● Aim of the exercise
With the material below, print exactly the lines between the line holding "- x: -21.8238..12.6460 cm" and the line holding "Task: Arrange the", inclusive. Add nothing else.

● Stored data
::::

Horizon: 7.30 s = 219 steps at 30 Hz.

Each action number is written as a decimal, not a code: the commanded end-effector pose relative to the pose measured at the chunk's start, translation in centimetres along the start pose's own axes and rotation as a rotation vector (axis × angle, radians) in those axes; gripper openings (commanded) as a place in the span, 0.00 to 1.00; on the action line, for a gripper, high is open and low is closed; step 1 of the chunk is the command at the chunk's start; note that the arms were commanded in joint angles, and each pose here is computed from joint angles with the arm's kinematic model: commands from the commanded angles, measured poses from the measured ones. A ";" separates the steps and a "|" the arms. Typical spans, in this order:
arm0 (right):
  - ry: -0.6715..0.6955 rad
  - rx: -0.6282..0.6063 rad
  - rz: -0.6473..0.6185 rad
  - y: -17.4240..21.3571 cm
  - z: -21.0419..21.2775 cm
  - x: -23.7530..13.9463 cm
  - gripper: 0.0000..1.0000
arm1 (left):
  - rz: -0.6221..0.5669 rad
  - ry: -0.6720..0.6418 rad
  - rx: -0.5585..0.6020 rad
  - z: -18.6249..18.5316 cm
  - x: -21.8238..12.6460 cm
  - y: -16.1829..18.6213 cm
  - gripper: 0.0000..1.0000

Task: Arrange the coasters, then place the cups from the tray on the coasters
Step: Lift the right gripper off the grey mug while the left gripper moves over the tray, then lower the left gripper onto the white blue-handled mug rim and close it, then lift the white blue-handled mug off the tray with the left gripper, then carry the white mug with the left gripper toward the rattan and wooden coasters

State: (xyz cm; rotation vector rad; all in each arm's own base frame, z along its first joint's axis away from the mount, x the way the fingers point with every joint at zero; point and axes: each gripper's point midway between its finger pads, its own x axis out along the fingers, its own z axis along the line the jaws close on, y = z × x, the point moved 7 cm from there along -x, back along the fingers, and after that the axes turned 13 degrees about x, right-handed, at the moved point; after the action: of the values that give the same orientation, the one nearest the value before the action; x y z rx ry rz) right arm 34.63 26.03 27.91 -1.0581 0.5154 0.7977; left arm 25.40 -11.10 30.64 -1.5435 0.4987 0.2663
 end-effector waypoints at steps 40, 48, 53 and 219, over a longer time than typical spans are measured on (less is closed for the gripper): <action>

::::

● Output below
  - x: -21.8238..12.6460 cm
  - y: -16.1829..18.6213 cm
  - gripper: 0.0000..1.0000

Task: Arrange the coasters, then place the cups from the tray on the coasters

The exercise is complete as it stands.